I love Dan. I know that you’re going to love Dan. I know that this is going to be a wonderful Bible study and conversation, and, as always, I hope that this helps all of us to love like Jesus. 

Well, Dan Chambers, welcome back to the podcast, and we’re going to try this again.

DAN: Thanks, Wes. I hope we can get it, man. 

WES: We have recorded portions of this podcast multiple times now, and we’ve had technical issues all along the way. I’m not sure, at this point, if it’s on your end or my end or on God’s end. I don’t know who’s delaying this, but we’re going to try it one more time.
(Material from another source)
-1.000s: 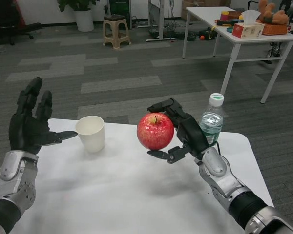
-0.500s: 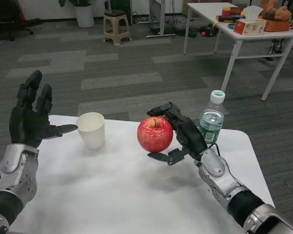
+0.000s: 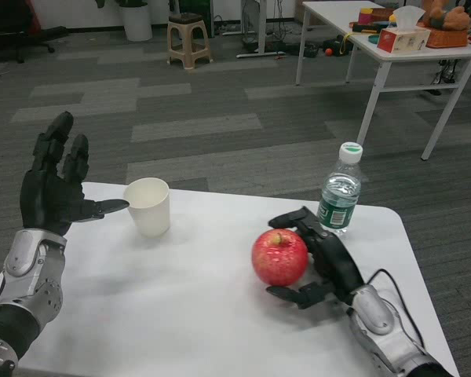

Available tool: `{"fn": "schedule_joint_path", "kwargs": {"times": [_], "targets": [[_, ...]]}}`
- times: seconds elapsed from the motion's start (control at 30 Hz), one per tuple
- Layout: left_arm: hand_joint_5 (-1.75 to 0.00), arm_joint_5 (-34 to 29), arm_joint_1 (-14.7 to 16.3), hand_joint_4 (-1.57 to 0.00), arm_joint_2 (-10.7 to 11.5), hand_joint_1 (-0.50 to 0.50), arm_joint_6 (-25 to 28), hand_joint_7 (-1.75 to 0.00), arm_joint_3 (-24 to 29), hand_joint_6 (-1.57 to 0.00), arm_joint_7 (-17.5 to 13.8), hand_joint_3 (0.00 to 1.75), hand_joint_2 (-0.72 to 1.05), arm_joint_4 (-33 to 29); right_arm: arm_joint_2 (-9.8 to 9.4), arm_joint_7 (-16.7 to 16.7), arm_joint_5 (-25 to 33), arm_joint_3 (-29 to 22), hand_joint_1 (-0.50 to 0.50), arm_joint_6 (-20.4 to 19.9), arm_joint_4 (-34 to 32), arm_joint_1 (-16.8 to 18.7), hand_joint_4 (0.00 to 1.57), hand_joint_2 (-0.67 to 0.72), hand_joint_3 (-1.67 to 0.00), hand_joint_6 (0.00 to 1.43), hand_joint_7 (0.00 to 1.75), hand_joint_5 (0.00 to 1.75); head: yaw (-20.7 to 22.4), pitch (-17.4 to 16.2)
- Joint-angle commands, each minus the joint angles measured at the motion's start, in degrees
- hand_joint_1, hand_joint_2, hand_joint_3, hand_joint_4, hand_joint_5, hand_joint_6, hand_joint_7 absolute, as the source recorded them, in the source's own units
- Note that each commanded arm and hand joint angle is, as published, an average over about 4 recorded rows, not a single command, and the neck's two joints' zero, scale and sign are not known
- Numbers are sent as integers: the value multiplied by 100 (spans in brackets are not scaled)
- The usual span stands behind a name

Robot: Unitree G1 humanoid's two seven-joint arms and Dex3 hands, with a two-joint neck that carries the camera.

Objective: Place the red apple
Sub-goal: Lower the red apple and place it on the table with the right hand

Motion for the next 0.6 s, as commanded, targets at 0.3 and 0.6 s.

DAN: All right. That sounds good. I got my fingers crossed.

WES: Fantastic. Well, you’ve been preaching and teaching through the gospel account of John, and you’ve probably done a lot more of that since the last time we started to have this conversation, so tell us about John and tell us about what you’re preaching and teaching.

DAN: Yeah, I’ve got a few more weeks under our belt since we first started this, but a few more weeks for me usually means like maybe one additional chapter, so it’s a pretty methodical pace. I’m up into chapter 4. The last couple of weeks we’ve been spending time with the encounter of Jesus and the Samaritan woman. I could spend a couple of more weeks on that, but I’m moving on to the healing of the nobleman’s son this Sunday.

But it has been ‑‑ Wes, I just ‑‑ what a gospel John is. I mean, from a storytelling perspective, it is an absolute masterpiece. From a Christological perspective, you know, the focus is so much on Christ, and I think you get the essence of who Jesus is more fully in John than any other gospel. And so the emphasis on the Holy Spirit ‑‑ you know, there’s more teaching there ‑‑ explicit teaching on the Holy Spirit in John’s gospel than any of the other gospels, and there’s so much about the gospel that I like. John’s nuance that he uses that I think he wants us to draw out a lot of theological implications. I just love the book, and so it has been ‑‑ my biggest challenge has been to say, okay, I gotta move on. I gotta pick it up maybe just a little bit, because it’s so rich.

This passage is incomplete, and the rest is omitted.